In the case of hypersensitivity, it is suspected that monosodium glutamate (MNG) is the cause of the Chinese restaurant syndrome . Although it cannot yet be ruled out that there are people who react sensitively to MSG, in a double-blind study conducted in 1987 by the Expert Panel of the Food and Agriculture Organization (FAO) and the World Health Organization (WHO), the Joint FAO / WHO Committee of Experts on Food additives (JECFA) in people who say they suffer from so-called Chinese restaurant syndrome are not identified as the cause.

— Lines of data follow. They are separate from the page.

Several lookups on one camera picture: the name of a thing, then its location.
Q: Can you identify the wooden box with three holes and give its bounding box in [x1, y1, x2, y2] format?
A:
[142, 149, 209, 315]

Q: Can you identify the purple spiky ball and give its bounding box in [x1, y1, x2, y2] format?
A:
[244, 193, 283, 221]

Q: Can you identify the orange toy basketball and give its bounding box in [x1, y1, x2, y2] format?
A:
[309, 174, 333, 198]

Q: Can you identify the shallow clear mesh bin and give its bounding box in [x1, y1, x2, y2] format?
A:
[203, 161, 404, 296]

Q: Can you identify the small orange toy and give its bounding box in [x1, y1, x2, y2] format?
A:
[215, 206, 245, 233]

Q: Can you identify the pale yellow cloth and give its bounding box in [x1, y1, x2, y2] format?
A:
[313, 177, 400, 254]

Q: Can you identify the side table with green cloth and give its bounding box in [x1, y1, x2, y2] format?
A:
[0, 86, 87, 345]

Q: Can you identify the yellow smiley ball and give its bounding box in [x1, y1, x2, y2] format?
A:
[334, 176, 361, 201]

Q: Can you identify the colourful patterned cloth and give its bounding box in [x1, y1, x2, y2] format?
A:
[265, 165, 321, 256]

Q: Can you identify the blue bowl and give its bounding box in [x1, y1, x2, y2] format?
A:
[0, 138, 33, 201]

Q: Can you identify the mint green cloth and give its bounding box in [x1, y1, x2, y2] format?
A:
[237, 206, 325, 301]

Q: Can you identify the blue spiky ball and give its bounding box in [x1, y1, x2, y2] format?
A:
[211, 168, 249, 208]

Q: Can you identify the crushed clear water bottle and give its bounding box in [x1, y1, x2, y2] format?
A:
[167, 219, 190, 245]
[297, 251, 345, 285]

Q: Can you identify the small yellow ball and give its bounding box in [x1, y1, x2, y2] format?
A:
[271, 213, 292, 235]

There are indications that disorders of endogenous glutamate metabolism with chronic diseases such as Alzheimer's disease , Parkinson's disease , Huntington's disease and amyotrophic lateral sclerosis are (ALS) in the context, but taken with food glutamate (exogenous glutamate) this seems to play no role . A diet rich in glutamate has no influence on the cerebral L -glutamate concentration, and the effect on the blood glutamate level also corresponds to the normal physiological fluctuation ranges. A connection between glutamate and obesity is also being investigated, but so far without any meaningful evidence. In a study from 2010 it was shown that an increased level of glutamate in the blood serum is associated with aggressive prostate tumors .

Web links

Commons : Glutamate  - Collection of images, videos and audio files

literature

  • Silvia Ortega-Gutiérrez: Excitotoxicity: Deadly stimuli . In: Brain & Mind . No. 4 , 2007 ( online ).
  • Kathi Dittrich: Glutamate - Harmless or Neurotoxic? In: UGB forum . No. 2 , 2004, p. 100-101 ( PDF ).

Individual evidence

  1. a b Text of the Additive Admissions Ordinance, Annex 4 (to Section 5, Paragraph 1 and Section 7) Limited additives .
  2. Addison Ault: The Monosodium Glutamate Story: The Commercial Production of MSG and Other Amino Acid. In: Journal of Chemical Education . Volume 81, No. 3, March 2004, pp. 347-355, doi: 10.1021 / ed081p347 .
  3. German Society for Nutrition : DGEInfo 10/2005 - Research, Clinic and Practice. Glutamate - no new recommendations necessary ( Memento from August 3, 2014 in the Internet Archive )
  4. a b German Nutrition Society DGE-aktuell 08/2003 of June 10, 2003 Is the flavor enhancer glutamate harmful to health? ( Memento from February 22, 2014 in the Internet Archive )
  5. ^ R. Walker, JR Lupien: The safety evaluation of monosodium glutamate . In: The Journal of Nutrition . tape 130 , 4S Suppl. 2000, p. 1049S – 1052S , PMID 10736380 ( online - free full text).
  6. G. Eisenbrand: Opinion on the potential involvement of oral glutamate intake in chronic neurodegenerative diseases. In: DFG - Senate Commission for the Assessment of the Harmlessness of Food . April 2005, page 11 (PDF; 143 kB).
  7. Martina Melzer: Glutamate flavor enhancer: harmless or unhealthy? In: Apothekenumschau . October 21, 2016. Retrieved July 29, 2017 .
  8. Glutamate as a tumor motor? In: Doctors newspaper online. January 3, 2013, accessed July 29, 2017.